После завтрака в нашу палату заглянул сам Турич. Медленно, укоризненно произнес:

— На что это похоже, скажите на милость?

Улыбка на этот раз не цвела на его лице, он был необычно серьезен, даже строг.

— Остается одно: выписать ее — и дело с концом, — произнес он, крепко захлопнув за собой дверь.

Позднее дед зашел к нам в палату, сказал:

— Вот уж чего не ожидал, того не ожидал!

— Почему? — спросила я.

— Она же еще совсем сырая, ей бы еще побыть у нас никак не меньше недели.

— Вот что делает распроклятая любовь, — заметила Майя. Помолчала немного, потом спросила деда: — Алексей Алексеич, вы знаете, что это такое — любовь?

Я думала, дед как-то отшутится от нее, а может быть, даже строго заметит, дескать, что за такие странные вопросы задает больная врачу, но дед только глянул на нее, не удивленно, нет, скорее печально, и ответил негромко:

— Представь, знаю.

И быстро вышел из палаты, то ли боясь дальнейших расспросов, то ли не желая сказать еще что-то лишнее…

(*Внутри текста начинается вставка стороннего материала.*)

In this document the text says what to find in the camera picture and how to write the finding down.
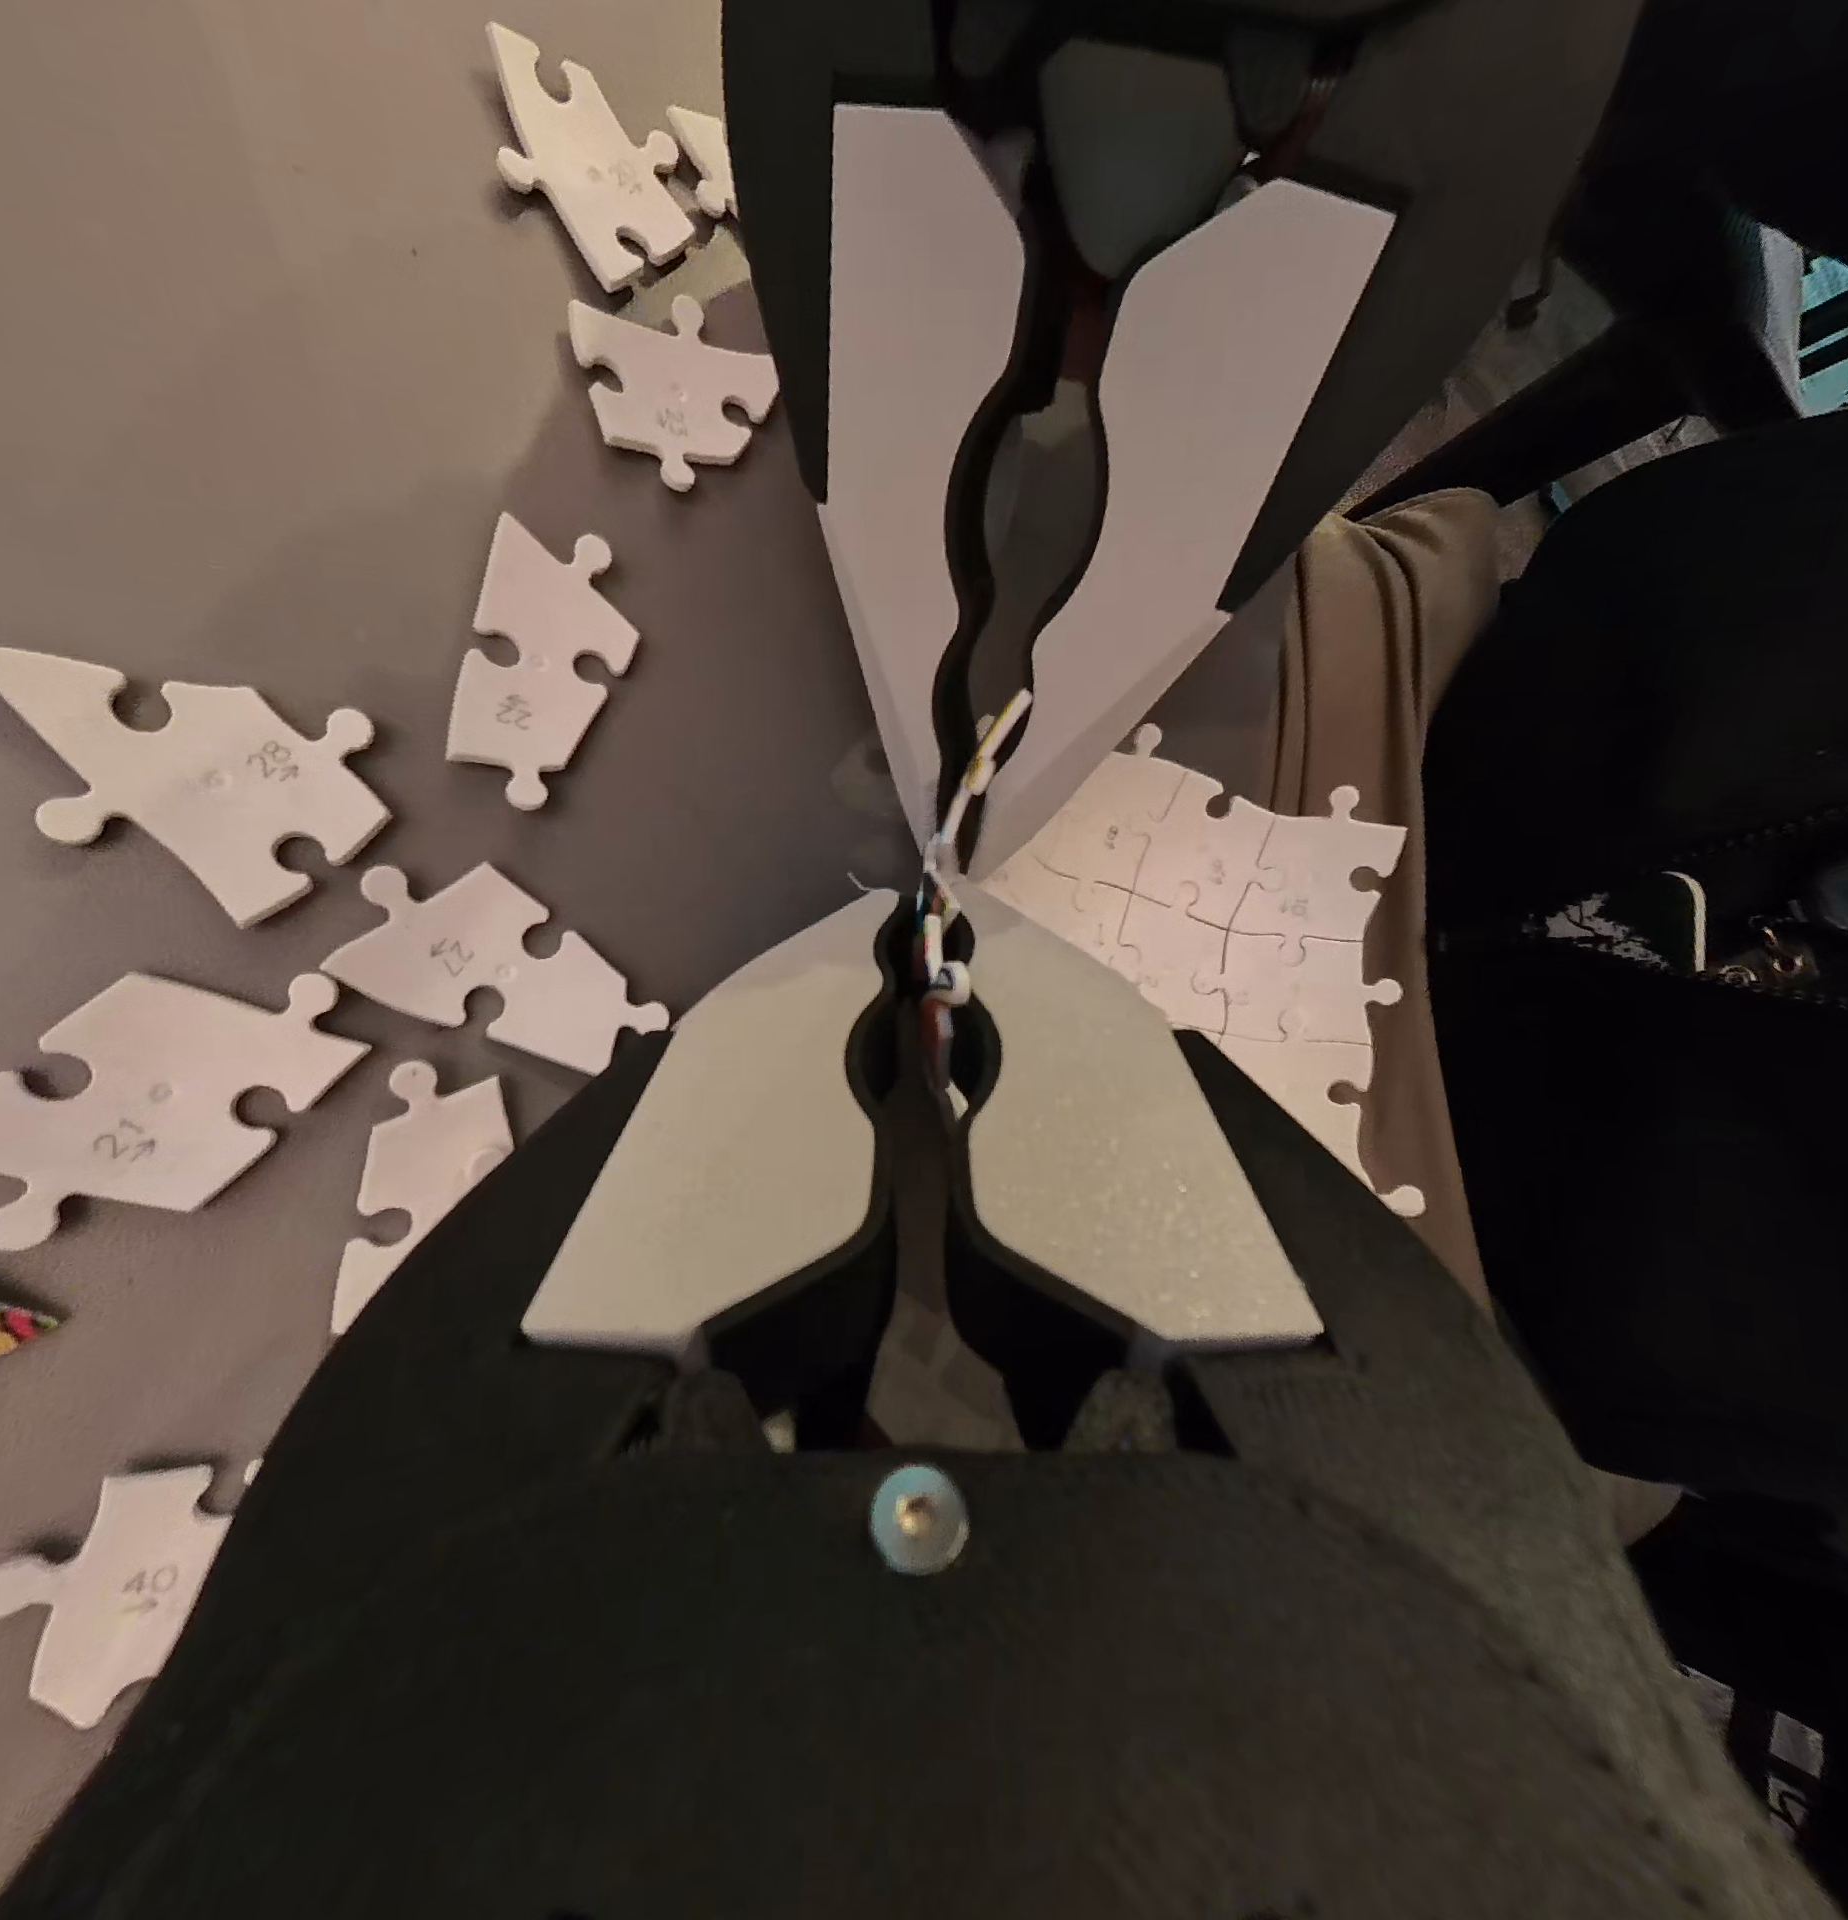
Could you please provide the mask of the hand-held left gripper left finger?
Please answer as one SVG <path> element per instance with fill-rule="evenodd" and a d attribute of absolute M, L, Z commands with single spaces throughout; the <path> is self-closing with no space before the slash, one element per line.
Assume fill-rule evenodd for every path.
<path fill-rule="evenodd" d="M 885 984 L 899 905 L 859 894 L 678 1021 L 521 1321 L 531 1344 L 678 1361 L 844 1249 L 879 1164 L 847 1049 Z"/>

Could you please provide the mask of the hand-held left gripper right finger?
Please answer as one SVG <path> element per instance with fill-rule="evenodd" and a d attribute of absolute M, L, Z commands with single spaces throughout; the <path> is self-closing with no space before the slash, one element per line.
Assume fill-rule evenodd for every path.
<path fill-rule="evenodd" d="M 966 1346 L 1000 1374 L 1084 1374 L 1319 1339 L 1166 1018 L 1007 903 L 963 908 L 945 1283 Z"/>

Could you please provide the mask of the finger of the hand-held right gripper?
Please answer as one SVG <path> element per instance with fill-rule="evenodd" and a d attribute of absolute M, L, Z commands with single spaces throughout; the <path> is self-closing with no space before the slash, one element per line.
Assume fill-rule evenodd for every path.
<path fill-rule="evenodd" d="M 1098 379 L 1098 541 L 1031 644 L 1029 717 L 985 793 L 974 877 L 1041 830 L 1229 623 L 1231 573 L 1393 225 L 1274 180 L 1128 278 Z"/>
<path fill-rule="evenodd" d="M 920 852 L 974 748 L 985 498 L 1022 372 L 1029 249 L 934 108 L 839 105 L 819 525 Z"/>

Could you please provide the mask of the partly built white puzzle ball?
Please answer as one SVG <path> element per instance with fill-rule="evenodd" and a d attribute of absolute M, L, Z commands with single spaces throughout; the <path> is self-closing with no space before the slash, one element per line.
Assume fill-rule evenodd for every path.
<path fill-rule="evenodd" d="M 1160 754 L 1143 724 L 983 890 L 1110 966 L 1175 1028 L 1201 1034 L 1372 1186 L 1361 1112 L 1372 1009 L 1366 935 L 1406 830 L 1360 815 L 1275 815 Z"/>

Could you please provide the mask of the single white puzzle piece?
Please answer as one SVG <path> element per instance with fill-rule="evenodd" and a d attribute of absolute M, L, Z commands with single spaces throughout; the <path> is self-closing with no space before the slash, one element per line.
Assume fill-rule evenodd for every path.
<path fill-rule="evenodd" d="M 964 771 L 954 785 L 951 799 L 944 807 L 936 830 L 923 852 L 920 881 L 915 890 L 918 912 L 925 916 L 954 916 L 954 894 L 970 871 L 983 830 L 985 797 L 998 777 L 1000 763 L 1022 728 L 1034 706 L 1034 691 L 1018 688 L 1005 707 L 988 714 L 977 724 L 975 746 Z"/>

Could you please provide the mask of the white puzzle pieces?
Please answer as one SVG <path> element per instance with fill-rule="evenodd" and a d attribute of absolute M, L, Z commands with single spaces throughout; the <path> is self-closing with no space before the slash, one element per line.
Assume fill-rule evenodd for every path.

— Молодец, — с непритворным восхищением сказала Майя, — кто еще мог бы так сказать? Не слицемерил, не прикрикнул, не захотел отвертеться как-то, а сказал просто и ясно, да так, что больше уже и не посмеешь допытываться…

А я подумала: вряд ли дед имел в виду бабушку, хотя, конечно, всякое может быть…

Как ни странно, я оказалась права. Но обо всем этом расскажу немного позднее.

Прошло еще два дня, и дед сказал, что я могу уже ходить по коридору и даже выходить в сад.

Вместе с Майей я впервые вышла из палаты, прошлась по коридору. Но не успела лечь обратно в постель, как в палату вбежала, буквально вбежала Клавдия Петровна. Обычно румяное, безупречно круглое, щекастое лицо ее было бледно, губы плотно сжаты. Не говоря ни слова, она плюхнулась на стул возле окна, прижав руки к груди.

Мы молча глядели на нее, и она тоже молчала, не произнося ни слова, потом, однако, первая нарушила молчание:

— Ну и дела, девочки, такие дела, хуже не придумаешь!